Background: Antenatal betamethasone is recommended before preterm delivery to accelerate fetal lung maturation. However, reports of growth and neurodevelopmental dose-related side-effects suggest that the current dose (12 mg plus 12 mg, 24 h apart) might be too high. We therefore investigated whether a half dose would be non-inferior to the current full dose for preventing respiratory distress syndrome.
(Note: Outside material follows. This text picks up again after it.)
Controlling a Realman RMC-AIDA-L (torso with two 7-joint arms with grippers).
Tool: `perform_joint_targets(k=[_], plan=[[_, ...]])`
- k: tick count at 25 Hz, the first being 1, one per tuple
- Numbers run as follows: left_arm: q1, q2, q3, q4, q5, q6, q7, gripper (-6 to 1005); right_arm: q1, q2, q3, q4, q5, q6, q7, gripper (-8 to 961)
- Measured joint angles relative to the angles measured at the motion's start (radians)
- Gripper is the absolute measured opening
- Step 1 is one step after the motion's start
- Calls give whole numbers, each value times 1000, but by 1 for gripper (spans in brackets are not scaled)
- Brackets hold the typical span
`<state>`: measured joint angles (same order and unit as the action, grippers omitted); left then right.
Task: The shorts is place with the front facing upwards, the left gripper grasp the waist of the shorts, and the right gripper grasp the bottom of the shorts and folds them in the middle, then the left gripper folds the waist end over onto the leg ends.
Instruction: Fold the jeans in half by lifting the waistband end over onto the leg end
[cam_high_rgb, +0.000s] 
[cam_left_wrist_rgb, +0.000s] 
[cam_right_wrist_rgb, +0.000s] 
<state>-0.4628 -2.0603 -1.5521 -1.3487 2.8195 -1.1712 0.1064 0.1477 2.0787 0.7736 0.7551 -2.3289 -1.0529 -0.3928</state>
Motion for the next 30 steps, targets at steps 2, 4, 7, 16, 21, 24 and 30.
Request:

Methods: We designed a randomised, multicentre, double-blind, placebo-controlled, non-inferiority trial in 37 level 3 referral perinatal centres in France. Eligible participants were pregnant women aged 18 years or older with a singleton fetus at risk of preterm delivery and already treated with the first injection of antenatal betamethasone (11·4 mg) before 32 weeks’ gestation. We used a computer-generated code producing permuted blocks of varying sizes to randomly assign (1:1) women to receive either a placebo (half-dose group) or a second 11·4 mg betamethasone injection (full-dose group) 24 h later. Randomisation was stratified by gestational age (before or after 28 weeks). Participants, clinicians, and study staff were masked to the treatment allocation. The primary outcome was the need for exogenous intratracheal surfactant within 48 h after birth. Non-inferiority would be shown if the higher limit of the 95% CI for the between-group difference between the half-dose and full-dose groups in the primary endpoint was less than 4 percentage points (corresponding to a maximum relative risk of 1·20). Four interim analyses monitoring the primary and the secondary safety outcomes were done during the study period, using a sequential data analysis method that provided futility and non-inferiority stopping rules and checked for type I and II errors. Interim analyses were done in the intention-to-treat population. This trial was registered with ClinicalTrials.gov, NCT02897076.
Findings: Between Jan 2, 2017, and Oct 9, 2019, 3244 women were randomly assigned to the half-dose (n=1620 [49·9%]) or the full-dose group (n=1624 [50·1%]); 48 women withdrew consent, 30 fetuses were stillborn, 16 neonates were lost to follow-up, and 9 neonates died before evaluation, so that 3141 neonates remained for analysis. In the intention-to-treat analysis, the primary outcome occurred in 313 (20·0%) of 1567 neonates in the half-dose group and 276 (17·5%) of 1574 neonates in the full-dose group (risk difference 2·4%, 95% CI -0·3 to 5·2); thus non-inferiority was not shown. The per-protocol analysis also did not show non-inferiority (risk difference 2·2%, 95% CI -0·6 to 5·1). No between-group differences appeared in the rates of neonatal death, grade 3-4 intraventricular haemorrhage, stage ≥2 necrotising enterocolitis, severe retinopathy of prematurity, or bronchopulmonary dysplasia.
Interpretation: Because non-inferiority of the half-dose compared with the full-dose regimen was not shown, our results do not support practice changes towards antenatal betamethasone dose reduction.